Long story short, filtering data is stripping away all of the undesired data until you are only left with the data you need for your analysis.
Data Concept #2: Data Type Conversion
Another commonly used data skill is data type conversion. Data types are certain categories that data can fall into when it is stored in a spreadsheet, software, or database. Some common examples of data types are:
- Strings (“Hello, this is a string.”)
- Integers (400)
- Decimals (400.17)
- Booleans (TRUE)
When we are working with a data set, we should ensure that each data attribute is stored as the correct data type.
We would not want to store the integer 123 as a string. If we store 123 as a string, the spreadsheet, software, or database may not be able to perform necessary operations on it. The computer would get confused. If we tell the computer that we have a string (“123”), but later we want to add that “123” to something, the computer is going to say “HOLD UP A SECOND. You taught me that “123” was a STRING, which is basically a word. Ya can’t add words crazy person! You can only add numbers!!!!”
Sorry the hypothetical computer got so aggressive there, but you get the point. To ensure that we can perform proper operations on our data down the road, we must make sure that it is represented as the right type.
Data Concept #3: Aggregating Data
The final data concept that I want to touch on *for now* is aggregating data. Aggregating data is so so so SO powerful. Aggregating data can take you from a big giant text file of rows and columns of data, and turn it into a summary value or a summary table that is much more meaningful and pleasing to the eye.
Notice how I kept saying the word summary up there? It’s probably the best way to explain an aggregation. Aggregations take multiple rows of data and summarize them into a smaller number of rows.
If you have data with numbers that can be added (such as quantities or sales), one of the simplest ways to aggregate that data is to sum it up.
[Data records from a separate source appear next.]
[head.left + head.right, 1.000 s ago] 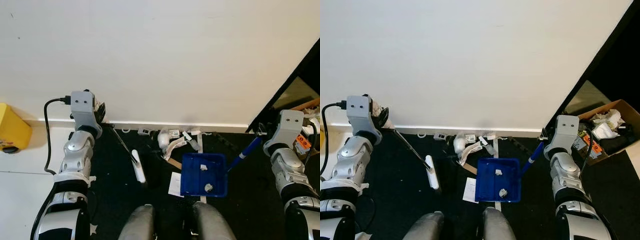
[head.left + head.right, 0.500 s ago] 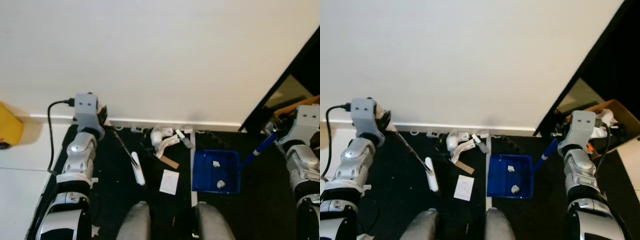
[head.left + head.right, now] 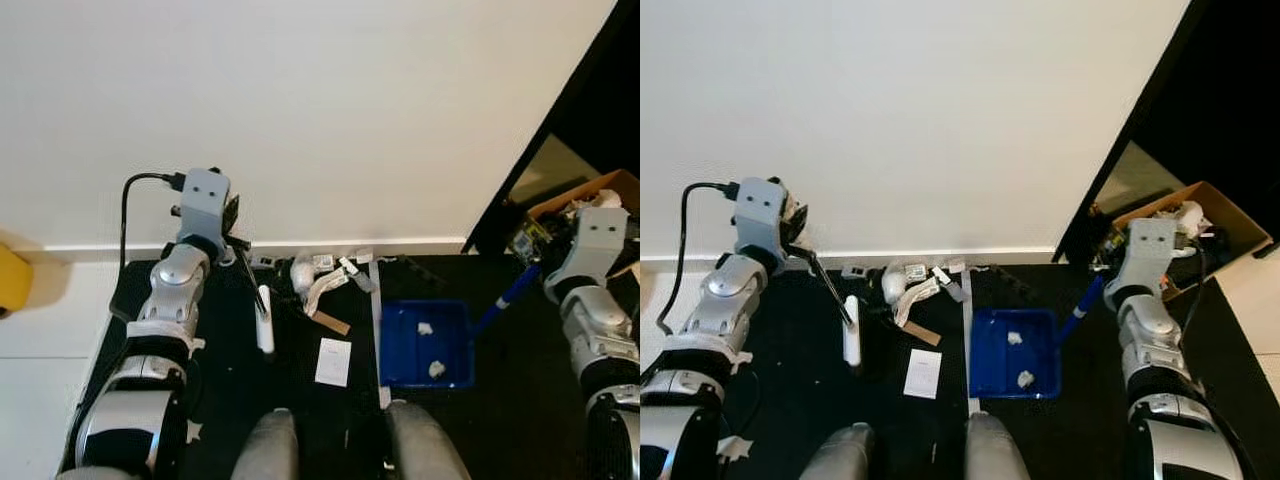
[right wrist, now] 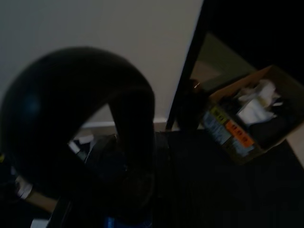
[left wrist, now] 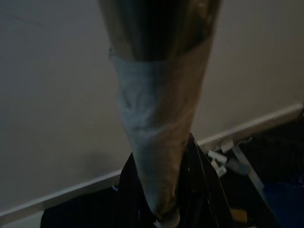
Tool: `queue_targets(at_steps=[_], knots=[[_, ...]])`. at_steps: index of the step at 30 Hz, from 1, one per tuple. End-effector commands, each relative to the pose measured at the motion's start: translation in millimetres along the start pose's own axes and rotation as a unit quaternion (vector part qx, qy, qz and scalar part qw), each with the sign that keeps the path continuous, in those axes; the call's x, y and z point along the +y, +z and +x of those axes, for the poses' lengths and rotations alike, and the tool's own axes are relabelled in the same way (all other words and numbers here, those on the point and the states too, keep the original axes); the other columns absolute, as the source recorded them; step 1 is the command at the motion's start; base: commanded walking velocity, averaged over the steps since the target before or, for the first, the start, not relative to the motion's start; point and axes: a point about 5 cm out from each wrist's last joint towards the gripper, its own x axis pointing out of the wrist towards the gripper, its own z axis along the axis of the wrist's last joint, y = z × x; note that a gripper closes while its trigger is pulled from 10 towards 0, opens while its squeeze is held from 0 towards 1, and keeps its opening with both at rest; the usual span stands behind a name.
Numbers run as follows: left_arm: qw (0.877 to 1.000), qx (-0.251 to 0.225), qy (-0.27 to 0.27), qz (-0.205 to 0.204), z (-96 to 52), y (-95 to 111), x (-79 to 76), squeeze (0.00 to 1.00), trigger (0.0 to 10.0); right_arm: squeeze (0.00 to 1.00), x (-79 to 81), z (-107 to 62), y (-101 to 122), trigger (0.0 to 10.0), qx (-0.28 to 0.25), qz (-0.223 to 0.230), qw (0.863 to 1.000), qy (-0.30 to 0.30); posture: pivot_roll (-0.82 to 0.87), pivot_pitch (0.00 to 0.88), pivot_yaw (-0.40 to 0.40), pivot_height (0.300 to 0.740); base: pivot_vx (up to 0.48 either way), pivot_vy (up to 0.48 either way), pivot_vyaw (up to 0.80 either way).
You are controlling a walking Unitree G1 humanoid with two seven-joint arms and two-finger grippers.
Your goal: Sweep floor
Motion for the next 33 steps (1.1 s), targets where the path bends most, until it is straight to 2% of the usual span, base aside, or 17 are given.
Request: queue_targets(at_steps=[1, 6, 13, 14, 21, 24, 25, 27, 28, 29, 33], knots=[[0.999, 0.000, -0.019, 0.036, 3.6, 5, 1.7, 0.00, 10.0, 0.00, 3.0, 2.6, 4, 10.0, -0.003, -0.009, 1.000, 0.003, 0.02, 0.138, 0.006, 0.740, 0.000, 0.000, 0.00], [0.995, 0.021, -0.060, 0.073, 7.8, -3, -15.3, 0.00, 10.0, 0.00, 8.6, 3.5, 2, 10.0, 0.002, -0.019, 1.000, 0.001, 0.00, 0.181, 0.013, 0.740, 0.000, 0.000, 0.00], [0.990, 0.028, -0.081, 0.110, 10.8, -7, -26.5, 0.00, 10.0, 0.00, 15.0, 4.0, 5, 10.0, -0.006, -0.024, 1.000, 0.009, -0.03, 0.230, 0.010, 0.740, 0.000, 0.000, 0.00], [0.989, 0.022, -0.083, 0.119, 12.9, -6, -31.8, 0.00, 10.0, 0.00, 17.2, 3.3, 5, 10.0, -0.010, -0.027, 0.999, 0.013, -0.03, 0.239, 0.007, 0.740, 0.000, 0.000, 0.00], [0.989, 0.003, -0.078, 0.123, 19.8, 0, -45.4, 0.00, 10.0, 0.00, 22.6, 1.6, 4, 10.0, -0.016, -0.022, 0.999, 0.022, -0.05, 0.255, 0.005, 0.740, 0.000, 0.000, 0.00], [0.991, -0.016, -0.083, 0.108, 27.0, 8, -68.6, 0.00, 10.0, 0.00, 32.7, -1.0, -1, 10.0, -0.015, -0.016, 0.999, 0.040, -0.06, 0.261, 0.009, 0.740, 0.000, 0.000, 0.00], [0.991, -0.016, -0.083, 0.108, 27.0, 8, -68.6, 0.00, 10.0, 0.00, 32.7, -1.0, -1, 10.0, -0.015, -0.016, 0.999, 0.040, -0.06, 0.261, 0.009, 0.740, 0.000, 0.000, 0.00], [0.991, -0.025, -0.091, 0.099, 30.3, 12, -85.1, 0.00, 10.0, 0.00, 39.0, -2.6, -3, 10.0, -0.014, -0.014, 0.999, 0.049, -0.06, 0.260, 0.009, 0.740, 0.000, 0.000, 0.00], [0.991, -0.025, -0.091, 0.099, 30.3, 12, -85.1, 0.00, 10.0, 0.00, 39.0, -2.6, -3, 10.0, -0.014, -0.014, 0.999, 0.049, -0.06, 0.260, 0.009, 0.740, 0.000, 0.000, 0.00], [0.990, -0.031, -0.116, 0.077, 32.2, 15, -105.7, 0.00, 10.0, 0.00, 46.7, -3.8, -5, 10.0, -0.014, -0.012, 0.998, 0.062, -0.06, 0.260, 0.010, 0.740, 0.000, 0.000, 0.00], [0.988, -0.040, -0.146, 0.028, 33.8, 21, -135.5, 0.00, 10.0, 0.00, 56.3, -5.3, -7, 10.0, -0.012, -0.009, 0.997, 0.079, -0.06, 0.259, 0.010, 0.740, 0.000, 0.000, 0.00]])
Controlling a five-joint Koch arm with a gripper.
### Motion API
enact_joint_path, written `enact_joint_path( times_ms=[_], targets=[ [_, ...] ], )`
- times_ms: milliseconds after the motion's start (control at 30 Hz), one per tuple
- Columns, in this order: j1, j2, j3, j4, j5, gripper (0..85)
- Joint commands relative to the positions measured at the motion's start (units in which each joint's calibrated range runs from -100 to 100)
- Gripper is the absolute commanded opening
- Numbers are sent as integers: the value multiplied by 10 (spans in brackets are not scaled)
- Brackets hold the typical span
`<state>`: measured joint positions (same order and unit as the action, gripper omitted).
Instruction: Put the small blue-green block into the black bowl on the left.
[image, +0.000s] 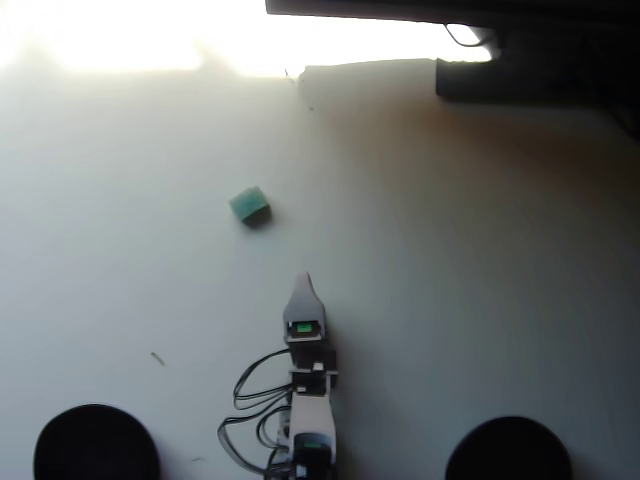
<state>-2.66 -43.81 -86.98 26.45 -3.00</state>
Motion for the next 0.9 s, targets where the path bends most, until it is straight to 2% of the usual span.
enact_joint_path(
  times_ms=[0,633,733,867],
  targets=[
    [0,-1,-1,3,0,491],
    [-1,-1,-1,4,0,491],
    [-2,-2,-1,3,-26,490],
    [-3,-9,-4,2,-41,490]
  ],
)
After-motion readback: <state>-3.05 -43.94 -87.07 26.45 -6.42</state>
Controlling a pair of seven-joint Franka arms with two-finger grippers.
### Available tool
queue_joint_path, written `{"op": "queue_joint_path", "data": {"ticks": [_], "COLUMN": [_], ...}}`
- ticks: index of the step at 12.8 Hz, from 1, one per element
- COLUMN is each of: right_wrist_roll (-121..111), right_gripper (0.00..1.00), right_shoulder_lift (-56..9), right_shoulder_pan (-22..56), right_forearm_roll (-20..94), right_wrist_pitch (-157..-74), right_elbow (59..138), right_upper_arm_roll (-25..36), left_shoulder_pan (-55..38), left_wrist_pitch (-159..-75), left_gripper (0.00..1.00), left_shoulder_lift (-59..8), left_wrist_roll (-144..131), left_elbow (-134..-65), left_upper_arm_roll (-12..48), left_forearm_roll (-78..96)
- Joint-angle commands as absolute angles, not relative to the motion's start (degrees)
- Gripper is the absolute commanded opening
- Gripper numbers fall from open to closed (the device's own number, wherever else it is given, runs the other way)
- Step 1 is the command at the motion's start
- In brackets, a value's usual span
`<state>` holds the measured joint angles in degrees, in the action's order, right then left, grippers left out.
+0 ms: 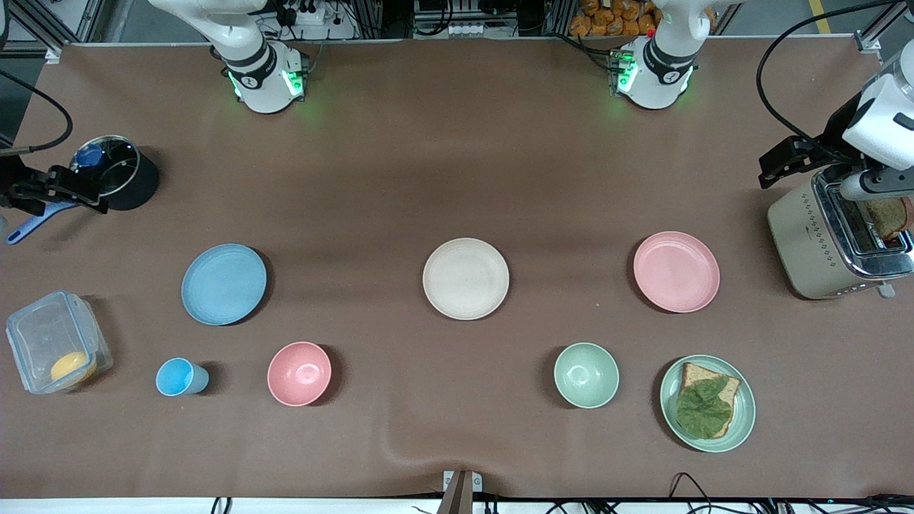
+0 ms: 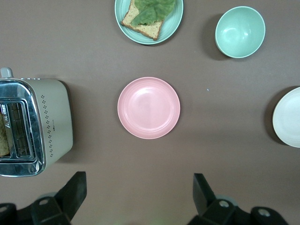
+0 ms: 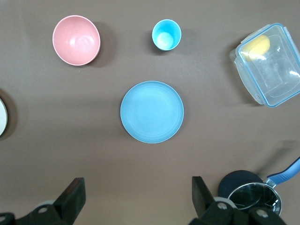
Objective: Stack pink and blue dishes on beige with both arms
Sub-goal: 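Reach the blue plate with the right gripper while the left gripper reaches pink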
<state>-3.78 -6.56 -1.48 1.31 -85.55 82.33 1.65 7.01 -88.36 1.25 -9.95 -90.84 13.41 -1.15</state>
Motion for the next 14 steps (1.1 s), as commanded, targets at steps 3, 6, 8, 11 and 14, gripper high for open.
{"op": "queue_joint_path", "data": {"ticks": [3,6,8,11,14], "right_wrist_roll": [-4.0,-4.0,-4.0,-3.6,-3.6], "right_gripper": [1.00,1.00,1.00,1.00,1.00], "right_shoulder_lift": [-1.7,-2.3,-4.3,-11.0,-23.4], "right_shoulder_pan": [-1.7,-1.8,-2.0,-1.8,-2.5], "right_forearm_roll": [2.0,2.0,2.1,1.8,0.5], "right_wrist_pitch": [-90.3,-89.6,-89.6,-90.2,-91.8], "right_elbow": [89.6,88.9,88.2,87.5,84.7], "right_upper_arm_roll": [1.6,1.6,1.6,1.6,1.8], "left_shoulder_pan": [7.3,7.6,8.5,11.6,14.3], "left_wrist_pitch": [-86.8,-86.7,-87.9,-102.2,-118.0], "left_gripper": [1.00,1.00,1.00,1.00,1.00], "left_shoulder_lift": [2.0,0.0,-2.4,-3.6,-5.2], "left_wrist_roll": [-8.5,-8.2,-8.1,-8.1,-8.1], "left_elbow": [-90.7,-91.7,-94.6,-106.4,-117.9], "left_upper_arm_roll": [12.8,12.8,12.8,12.8,12.8], "left_forearm_roll": [-0.9,-1.3,-2.5,-2.5,-2.5]}}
In the example below, I took a data set that contained the amount of coffees I drank each day. I applied an aggregation to it by summing it, which created a summary view of my data on the right. This summary shows that I drank a total of 4 coffees (in this data set at least).
There are many other aggregate operations that are pretty intuitive, even for those that are new to the data world. Each of these operations answers some question that informs us more about our data set. Some examples of other simple aggregate operations are:
- Count (how many records are there?)
- Maximum (what’s the biggest observation?)
- Minimum (what’s the smallest observation?)
- Average (what do I tend to observe?)
OK coooOooOol.. so what’s next?
I know I promised you a life hack earlier, so don’t worry – I didn’t forget. Since you have a firmer grasp on some of the most crucial steps in a data professional’s workflow, you can take them and apply them with any technical tool of your choice – even if you are a newbie. How? With our best friend, our ultimate savior, GOOGLE!
Whenever I want to practice a skill with some tool, and I need a refresher on how to execute it properly, I will Google in this format:
[insert data skill] in [insert technical tool]
I swear to you, any time I Google in this format, I always end up finding great documentation, blog posts, or other resources (such as Stack Overflow) that direct my thoughts toward the solution.
So, did you find aggregating data interesting? And are you wanting to better your SQL skills? Then I would recommend reviewing and working on:
aggregating data in SQL
Are you basically a pro at filtering data in Python, but now you would like to try it out in R? Try my life hack and Google:
filtering data in R
Take it from the girl who overwhelmed herself for months before pursuing her data career dreams. Learn the concepts first. Worry about the tech to get it done later. Technology is always evolving, but the foundations aren’t.